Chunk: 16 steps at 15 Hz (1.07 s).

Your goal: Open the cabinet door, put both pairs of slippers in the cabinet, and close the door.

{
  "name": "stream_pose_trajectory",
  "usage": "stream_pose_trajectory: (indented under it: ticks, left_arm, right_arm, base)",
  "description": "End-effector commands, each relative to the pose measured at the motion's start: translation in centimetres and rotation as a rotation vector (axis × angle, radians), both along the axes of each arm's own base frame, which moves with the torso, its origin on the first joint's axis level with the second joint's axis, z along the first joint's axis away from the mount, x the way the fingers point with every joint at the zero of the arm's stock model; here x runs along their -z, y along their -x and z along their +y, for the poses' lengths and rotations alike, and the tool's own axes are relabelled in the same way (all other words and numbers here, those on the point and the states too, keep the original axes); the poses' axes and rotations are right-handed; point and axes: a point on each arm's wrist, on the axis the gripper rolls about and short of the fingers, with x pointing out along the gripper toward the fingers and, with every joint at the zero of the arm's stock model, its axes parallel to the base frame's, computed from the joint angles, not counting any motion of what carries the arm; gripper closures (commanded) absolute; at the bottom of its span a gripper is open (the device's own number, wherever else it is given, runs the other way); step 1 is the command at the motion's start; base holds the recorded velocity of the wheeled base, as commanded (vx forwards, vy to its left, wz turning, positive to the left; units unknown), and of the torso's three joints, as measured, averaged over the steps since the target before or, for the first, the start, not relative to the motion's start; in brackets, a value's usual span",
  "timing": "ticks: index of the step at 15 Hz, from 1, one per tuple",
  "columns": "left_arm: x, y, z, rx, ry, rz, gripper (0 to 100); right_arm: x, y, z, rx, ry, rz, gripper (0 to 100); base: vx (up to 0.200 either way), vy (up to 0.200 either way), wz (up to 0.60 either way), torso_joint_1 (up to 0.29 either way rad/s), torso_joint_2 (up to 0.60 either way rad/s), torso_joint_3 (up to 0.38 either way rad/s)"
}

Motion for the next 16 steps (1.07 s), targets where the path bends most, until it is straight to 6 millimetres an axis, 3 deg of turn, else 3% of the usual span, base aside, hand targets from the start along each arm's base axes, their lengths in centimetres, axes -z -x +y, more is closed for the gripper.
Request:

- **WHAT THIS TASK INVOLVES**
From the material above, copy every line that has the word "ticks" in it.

- **ANSWER BELOW**
  "usage": "stream_pose_trajectory: (indented under it: ticks, left_arm, right_arm, base)",
  "timing": "ticks: index of the step at 15 Hz, from 1, one per tuple",

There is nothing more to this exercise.